• **Work item**:
Return all lines from the listing below in which "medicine" appears.

• **Data for review**:
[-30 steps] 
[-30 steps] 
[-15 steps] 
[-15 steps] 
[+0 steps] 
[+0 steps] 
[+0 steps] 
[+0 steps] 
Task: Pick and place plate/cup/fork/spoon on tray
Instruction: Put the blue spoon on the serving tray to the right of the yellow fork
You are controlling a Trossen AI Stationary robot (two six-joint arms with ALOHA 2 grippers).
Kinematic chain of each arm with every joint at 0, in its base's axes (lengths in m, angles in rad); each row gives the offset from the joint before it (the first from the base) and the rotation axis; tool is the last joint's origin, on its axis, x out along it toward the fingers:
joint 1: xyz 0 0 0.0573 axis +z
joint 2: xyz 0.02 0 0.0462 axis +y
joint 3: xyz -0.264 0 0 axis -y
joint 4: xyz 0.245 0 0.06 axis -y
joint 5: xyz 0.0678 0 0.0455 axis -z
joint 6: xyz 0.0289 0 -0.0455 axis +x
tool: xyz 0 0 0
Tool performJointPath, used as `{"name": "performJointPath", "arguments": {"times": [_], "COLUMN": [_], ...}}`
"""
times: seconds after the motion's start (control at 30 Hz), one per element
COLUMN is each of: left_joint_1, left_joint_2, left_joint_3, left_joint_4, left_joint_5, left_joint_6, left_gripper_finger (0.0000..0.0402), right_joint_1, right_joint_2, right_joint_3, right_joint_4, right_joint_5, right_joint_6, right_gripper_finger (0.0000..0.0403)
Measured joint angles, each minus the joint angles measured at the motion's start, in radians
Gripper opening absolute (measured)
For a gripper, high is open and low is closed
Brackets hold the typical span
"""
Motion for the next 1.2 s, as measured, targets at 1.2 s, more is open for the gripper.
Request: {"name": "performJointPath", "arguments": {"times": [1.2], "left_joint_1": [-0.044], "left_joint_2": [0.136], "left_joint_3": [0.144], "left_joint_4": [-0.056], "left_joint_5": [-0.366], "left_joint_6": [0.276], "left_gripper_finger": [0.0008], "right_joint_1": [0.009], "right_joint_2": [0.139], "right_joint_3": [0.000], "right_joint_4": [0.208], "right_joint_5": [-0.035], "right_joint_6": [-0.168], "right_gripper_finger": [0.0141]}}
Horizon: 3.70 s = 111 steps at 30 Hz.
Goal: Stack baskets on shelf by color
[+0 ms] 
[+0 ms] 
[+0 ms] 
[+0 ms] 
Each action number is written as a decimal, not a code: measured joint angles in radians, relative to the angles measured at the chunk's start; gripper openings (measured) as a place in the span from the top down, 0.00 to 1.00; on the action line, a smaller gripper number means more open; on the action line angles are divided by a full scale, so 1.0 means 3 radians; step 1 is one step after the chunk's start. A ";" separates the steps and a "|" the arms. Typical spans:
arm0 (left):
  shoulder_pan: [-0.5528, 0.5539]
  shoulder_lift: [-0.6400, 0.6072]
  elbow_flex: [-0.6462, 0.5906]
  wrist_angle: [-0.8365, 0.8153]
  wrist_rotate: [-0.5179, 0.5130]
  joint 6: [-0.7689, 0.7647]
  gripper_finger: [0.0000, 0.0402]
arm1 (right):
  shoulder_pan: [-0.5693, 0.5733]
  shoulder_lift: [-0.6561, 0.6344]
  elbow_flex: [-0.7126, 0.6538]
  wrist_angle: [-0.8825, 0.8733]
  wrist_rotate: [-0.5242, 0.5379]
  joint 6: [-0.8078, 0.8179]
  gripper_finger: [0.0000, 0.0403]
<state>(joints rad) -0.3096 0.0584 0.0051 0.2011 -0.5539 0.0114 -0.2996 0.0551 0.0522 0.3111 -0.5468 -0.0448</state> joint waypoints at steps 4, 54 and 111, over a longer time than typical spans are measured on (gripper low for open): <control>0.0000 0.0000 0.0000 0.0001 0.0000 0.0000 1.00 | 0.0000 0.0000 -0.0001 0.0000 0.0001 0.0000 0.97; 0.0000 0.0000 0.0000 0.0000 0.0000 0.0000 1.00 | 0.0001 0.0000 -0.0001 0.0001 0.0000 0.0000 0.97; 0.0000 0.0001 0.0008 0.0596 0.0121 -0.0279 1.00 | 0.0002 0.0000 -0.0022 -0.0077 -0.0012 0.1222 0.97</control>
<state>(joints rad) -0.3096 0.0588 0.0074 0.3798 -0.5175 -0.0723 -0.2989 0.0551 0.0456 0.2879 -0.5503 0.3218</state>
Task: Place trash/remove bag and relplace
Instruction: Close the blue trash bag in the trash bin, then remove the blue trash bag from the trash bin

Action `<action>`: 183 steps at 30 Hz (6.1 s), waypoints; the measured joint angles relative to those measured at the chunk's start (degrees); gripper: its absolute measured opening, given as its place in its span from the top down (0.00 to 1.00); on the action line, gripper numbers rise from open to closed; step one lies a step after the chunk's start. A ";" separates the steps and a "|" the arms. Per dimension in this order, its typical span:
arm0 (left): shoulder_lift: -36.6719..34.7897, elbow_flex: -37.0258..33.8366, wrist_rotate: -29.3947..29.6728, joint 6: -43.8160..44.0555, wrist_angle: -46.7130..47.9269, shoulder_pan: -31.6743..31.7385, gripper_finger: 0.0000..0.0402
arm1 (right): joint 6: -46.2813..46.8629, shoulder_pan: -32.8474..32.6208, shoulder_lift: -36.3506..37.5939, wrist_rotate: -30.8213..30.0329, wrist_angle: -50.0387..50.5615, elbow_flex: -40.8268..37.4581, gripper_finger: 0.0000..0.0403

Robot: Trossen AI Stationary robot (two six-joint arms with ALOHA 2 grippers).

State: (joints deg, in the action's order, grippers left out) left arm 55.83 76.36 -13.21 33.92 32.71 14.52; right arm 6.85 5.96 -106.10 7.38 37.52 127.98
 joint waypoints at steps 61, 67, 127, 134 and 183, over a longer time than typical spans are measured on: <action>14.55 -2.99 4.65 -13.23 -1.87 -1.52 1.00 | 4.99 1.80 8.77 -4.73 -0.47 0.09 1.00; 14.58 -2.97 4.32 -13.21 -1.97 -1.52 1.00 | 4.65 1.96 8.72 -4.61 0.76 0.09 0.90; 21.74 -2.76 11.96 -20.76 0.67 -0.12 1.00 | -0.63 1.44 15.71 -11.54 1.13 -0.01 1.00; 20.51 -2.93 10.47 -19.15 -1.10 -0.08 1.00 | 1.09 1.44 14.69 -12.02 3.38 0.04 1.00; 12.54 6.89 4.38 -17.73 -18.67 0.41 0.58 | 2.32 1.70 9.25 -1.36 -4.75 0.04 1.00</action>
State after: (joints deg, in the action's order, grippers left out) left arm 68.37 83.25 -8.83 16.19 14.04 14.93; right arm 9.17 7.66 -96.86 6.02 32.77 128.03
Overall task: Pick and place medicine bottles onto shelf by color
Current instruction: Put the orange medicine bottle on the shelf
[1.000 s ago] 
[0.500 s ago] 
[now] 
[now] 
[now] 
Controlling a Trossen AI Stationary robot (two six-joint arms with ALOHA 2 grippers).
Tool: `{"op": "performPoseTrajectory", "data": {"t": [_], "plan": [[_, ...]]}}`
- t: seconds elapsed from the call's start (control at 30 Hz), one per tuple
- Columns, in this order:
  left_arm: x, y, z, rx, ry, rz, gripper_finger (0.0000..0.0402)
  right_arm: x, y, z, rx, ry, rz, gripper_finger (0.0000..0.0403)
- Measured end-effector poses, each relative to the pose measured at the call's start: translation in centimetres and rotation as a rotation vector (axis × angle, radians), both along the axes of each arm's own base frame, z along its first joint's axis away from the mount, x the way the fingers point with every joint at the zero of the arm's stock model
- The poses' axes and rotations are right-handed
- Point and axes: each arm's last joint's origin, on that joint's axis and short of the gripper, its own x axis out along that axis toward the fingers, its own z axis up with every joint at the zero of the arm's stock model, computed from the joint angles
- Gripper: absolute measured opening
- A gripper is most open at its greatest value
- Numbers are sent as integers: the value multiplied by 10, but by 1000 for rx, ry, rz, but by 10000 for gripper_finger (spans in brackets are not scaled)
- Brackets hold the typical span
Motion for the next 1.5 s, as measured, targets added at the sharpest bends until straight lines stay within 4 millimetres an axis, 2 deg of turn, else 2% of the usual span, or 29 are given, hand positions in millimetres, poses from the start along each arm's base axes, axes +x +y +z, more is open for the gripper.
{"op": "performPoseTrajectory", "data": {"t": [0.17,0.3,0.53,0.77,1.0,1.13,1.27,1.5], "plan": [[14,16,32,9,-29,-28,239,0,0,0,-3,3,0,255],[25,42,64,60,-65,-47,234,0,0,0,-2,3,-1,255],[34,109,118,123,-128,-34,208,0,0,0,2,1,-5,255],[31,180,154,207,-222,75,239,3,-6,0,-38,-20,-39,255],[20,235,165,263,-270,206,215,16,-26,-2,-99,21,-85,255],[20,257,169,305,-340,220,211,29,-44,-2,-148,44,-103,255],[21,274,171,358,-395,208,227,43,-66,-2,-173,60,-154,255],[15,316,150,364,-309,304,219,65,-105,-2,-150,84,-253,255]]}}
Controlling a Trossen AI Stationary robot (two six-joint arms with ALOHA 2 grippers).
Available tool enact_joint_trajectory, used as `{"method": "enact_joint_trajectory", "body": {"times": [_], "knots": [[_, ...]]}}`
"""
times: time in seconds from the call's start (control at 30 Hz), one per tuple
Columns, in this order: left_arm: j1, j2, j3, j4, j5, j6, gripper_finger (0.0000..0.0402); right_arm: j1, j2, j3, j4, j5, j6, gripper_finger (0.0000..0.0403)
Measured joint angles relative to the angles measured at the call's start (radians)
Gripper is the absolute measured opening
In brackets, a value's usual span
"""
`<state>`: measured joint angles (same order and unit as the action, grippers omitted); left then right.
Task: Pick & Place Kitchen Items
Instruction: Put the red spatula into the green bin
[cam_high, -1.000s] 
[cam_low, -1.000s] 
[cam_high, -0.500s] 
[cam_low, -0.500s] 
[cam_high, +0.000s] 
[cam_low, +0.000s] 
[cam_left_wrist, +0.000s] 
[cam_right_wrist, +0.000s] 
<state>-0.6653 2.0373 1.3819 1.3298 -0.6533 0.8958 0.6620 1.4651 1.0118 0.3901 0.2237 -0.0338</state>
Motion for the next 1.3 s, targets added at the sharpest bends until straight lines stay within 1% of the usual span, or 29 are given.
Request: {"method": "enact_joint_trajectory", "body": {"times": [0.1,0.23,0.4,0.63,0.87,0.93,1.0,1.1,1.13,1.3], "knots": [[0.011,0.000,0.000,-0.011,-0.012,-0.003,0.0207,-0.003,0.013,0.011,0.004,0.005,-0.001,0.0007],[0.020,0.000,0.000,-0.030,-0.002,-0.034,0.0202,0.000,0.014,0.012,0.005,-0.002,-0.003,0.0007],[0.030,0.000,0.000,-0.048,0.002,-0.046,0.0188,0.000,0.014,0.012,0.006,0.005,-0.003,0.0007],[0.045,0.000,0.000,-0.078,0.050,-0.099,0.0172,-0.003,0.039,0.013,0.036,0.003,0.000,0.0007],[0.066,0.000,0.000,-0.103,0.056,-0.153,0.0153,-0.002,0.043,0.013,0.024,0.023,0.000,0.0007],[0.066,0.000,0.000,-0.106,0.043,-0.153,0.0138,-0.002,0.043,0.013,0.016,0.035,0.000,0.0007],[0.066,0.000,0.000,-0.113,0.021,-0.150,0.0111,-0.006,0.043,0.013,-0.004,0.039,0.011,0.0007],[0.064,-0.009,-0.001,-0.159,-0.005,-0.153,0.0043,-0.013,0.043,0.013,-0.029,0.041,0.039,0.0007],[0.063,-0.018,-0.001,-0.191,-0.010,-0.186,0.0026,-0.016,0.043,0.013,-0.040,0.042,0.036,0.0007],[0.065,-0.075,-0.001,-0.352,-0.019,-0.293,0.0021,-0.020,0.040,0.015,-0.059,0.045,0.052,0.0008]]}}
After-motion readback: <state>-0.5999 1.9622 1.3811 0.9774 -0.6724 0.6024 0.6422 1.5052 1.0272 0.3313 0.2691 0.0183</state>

• **Solution**:
Overall task: Pick and place medicine bottles onto shelf by color
Current instruction: Put the orange medicine bottle on the shelf

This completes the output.